Please write out exactly, and only, the lines from the first in the material below to the line containing "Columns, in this", both included.

━━ EXERCISE DATA ━━

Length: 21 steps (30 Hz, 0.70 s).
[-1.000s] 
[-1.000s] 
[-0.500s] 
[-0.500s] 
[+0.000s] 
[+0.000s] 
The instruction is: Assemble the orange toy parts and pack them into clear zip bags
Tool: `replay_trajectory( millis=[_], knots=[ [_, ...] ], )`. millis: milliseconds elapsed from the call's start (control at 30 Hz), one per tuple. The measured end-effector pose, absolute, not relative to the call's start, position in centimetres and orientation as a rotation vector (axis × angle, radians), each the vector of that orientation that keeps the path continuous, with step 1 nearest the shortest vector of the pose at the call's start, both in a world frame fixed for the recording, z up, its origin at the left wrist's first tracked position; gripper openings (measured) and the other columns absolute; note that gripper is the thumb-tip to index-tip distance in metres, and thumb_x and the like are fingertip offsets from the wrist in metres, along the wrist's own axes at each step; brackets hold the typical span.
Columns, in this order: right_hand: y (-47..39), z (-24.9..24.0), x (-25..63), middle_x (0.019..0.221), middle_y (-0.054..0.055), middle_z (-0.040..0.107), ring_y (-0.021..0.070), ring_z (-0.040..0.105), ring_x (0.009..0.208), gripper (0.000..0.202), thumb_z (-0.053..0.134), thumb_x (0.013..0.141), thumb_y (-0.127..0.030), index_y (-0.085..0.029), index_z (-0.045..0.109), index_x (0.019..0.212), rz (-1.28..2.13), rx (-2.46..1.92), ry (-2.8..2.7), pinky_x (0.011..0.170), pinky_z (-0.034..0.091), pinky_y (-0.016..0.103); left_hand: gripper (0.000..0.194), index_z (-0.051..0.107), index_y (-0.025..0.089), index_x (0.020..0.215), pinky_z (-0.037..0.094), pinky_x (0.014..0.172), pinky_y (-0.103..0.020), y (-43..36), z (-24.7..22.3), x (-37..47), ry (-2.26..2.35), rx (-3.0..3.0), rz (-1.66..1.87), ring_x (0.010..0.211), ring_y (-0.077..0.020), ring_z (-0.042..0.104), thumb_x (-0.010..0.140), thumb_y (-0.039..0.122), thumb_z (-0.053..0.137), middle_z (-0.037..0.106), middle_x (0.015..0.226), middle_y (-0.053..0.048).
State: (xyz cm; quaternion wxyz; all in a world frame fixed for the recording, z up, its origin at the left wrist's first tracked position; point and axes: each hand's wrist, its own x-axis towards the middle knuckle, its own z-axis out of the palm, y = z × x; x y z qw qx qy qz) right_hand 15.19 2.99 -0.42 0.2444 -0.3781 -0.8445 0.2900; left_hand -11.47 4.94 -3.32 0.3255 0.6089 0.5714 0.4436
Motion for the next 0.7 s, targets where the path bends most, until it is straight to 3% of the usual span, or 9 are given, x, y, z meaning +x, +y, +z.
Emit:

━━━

## OUTPUT OF THE TASK
Length: 21 steps (30 Hz, 0.70 s).
[-1.000s] 
[-1.000s] 
[-0.500s] 
[-0.500s] 
[+0.000s] 
[+0.000s] 
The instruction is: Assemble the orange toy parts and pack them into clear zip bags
Tool: `replay_trajectory( millis=[_], knots=[ [_, ...] ], )`. millis: milliseconds elapsed from the call's start (control at 30 Hz), one per tuple. The measured end-effector pose, absolute, not relative to the call's start, position in centimetres and orientation as a rotation vector (axis × angle, radians), each the vector of that orientation that keeps the path continuous, with step 1 nearest the shortest vector of the pose at the call's start, both in a world frame fixed for the recording, z up, its origin at the left wrist's first tracked position; gripper openings (measured) and the other columns absolute; note that gripper is the thumb-tip to index-tip distance in metres, and thumb_x and the like are fingertip offsets from the wrist in metres, along the wrist's own axes at each step; brackets hold the typical span.
Columns, in this order: right_hand: y (-47..39), z (-24.9..24.0), x (-25..63), middle_x (0.019..0.221), middle_y (-0.054..0.055), middle_z (-0.040..0.107), ring_y (-0.021..0.070), ring_z (-0.040..0.105), ring_x (0.009..0.208), gripper (0.000..0.202), thumb_z (-0.053..0.134), thumb_x (0.013..0.141), thumb_y (-0.127..0.030), index_y (-0.085..0.029), index_z (-0.045..0.109), index_x (0.019..0.212), rz (-1.28..2.13), rx (-2.46..1.92), ry (-2.8..2.7), pinky_x (0.011..0.170), pinky_z (-0.034..0.091), pinky_y (-0.016..0.103); left_hand: gripper (0.000..0.194), index_z (-0.051..0.107), index_y (-0.025..0.089), index_x (0.020..0.215), pinky_z (-0.037..0.094), pinky_x (0.014..0.172), pinky_y (-0.103..0.020), y (-43..36), z (-24.7..22.3), x (-37..47), ry (-2.26..2.35), rx (-3.0..3.0), rz (-1.66..1.87), ring_x (0.010..0.211), ring_y (-0.077..0.020), ring_z (-0.042..0.104), thumb_x (-0.010..0.140), thumb_y (-0.039..0.122), thumb_z (-0.053..0.137), middle_z (-0.037..0.106), middle_x (0.015..0.226), middle_y (-0.053..0.048).

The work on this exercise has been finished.